## Requirement
The exercise asks you to copy every line below in which "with" appears.

## Dataset extract
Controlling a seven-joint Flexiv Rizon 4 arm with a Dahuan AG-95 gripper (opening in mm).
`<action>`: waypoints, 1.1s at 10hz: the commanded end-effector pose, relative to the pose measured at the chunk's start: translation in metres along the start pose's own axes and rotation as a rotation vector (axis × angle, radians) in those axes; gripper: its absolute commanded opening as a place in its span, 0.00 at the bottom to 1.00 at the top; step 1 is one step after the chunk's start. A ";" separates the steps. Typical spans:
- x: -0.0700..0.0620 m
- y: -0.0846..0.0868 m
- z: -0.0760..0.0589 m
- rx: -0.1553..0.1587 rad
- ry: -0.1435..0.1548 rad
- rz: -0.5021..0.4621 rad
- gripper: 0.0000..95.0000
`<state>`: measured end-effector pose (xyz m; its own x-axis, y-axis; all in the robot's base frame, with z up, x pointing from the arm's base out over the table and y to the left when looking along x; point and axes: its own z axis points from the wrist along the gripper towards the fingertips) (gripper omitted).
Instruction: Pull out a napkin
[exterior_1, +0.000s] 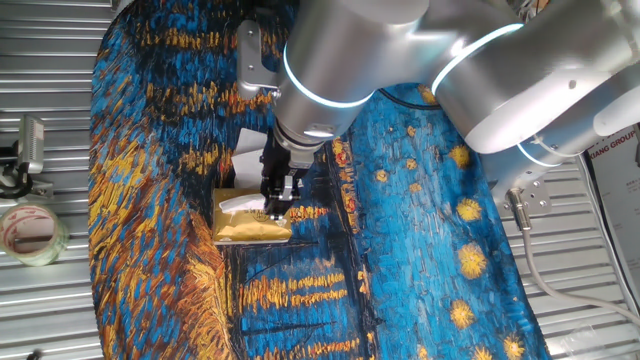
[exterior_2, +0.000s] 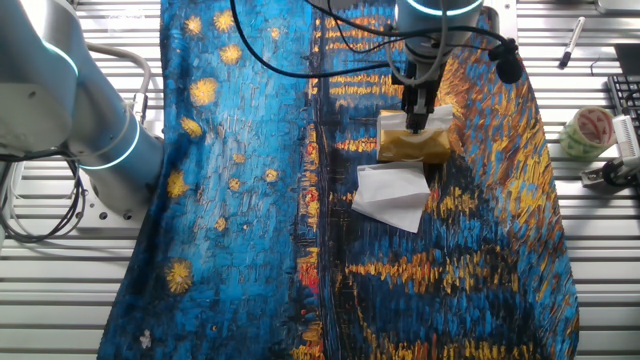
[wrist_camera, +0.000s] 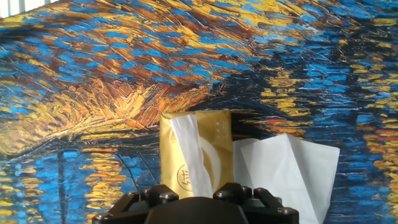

## Reply to the task
Controlling a seven-joint Flexiv Rizon 4 arm with a Dahuan AG-95 gripper (opening in mm).
`<state>`: measured end-effector pose (xyz m; its own x-axis, y-axis; all in the robot's base frame, with z up, x pointing from the arm's base out over the table and y to the left when looking along x; point and axes: its own z axis points from the wrist along the gripper towards the fingertips) (gripper omitted).

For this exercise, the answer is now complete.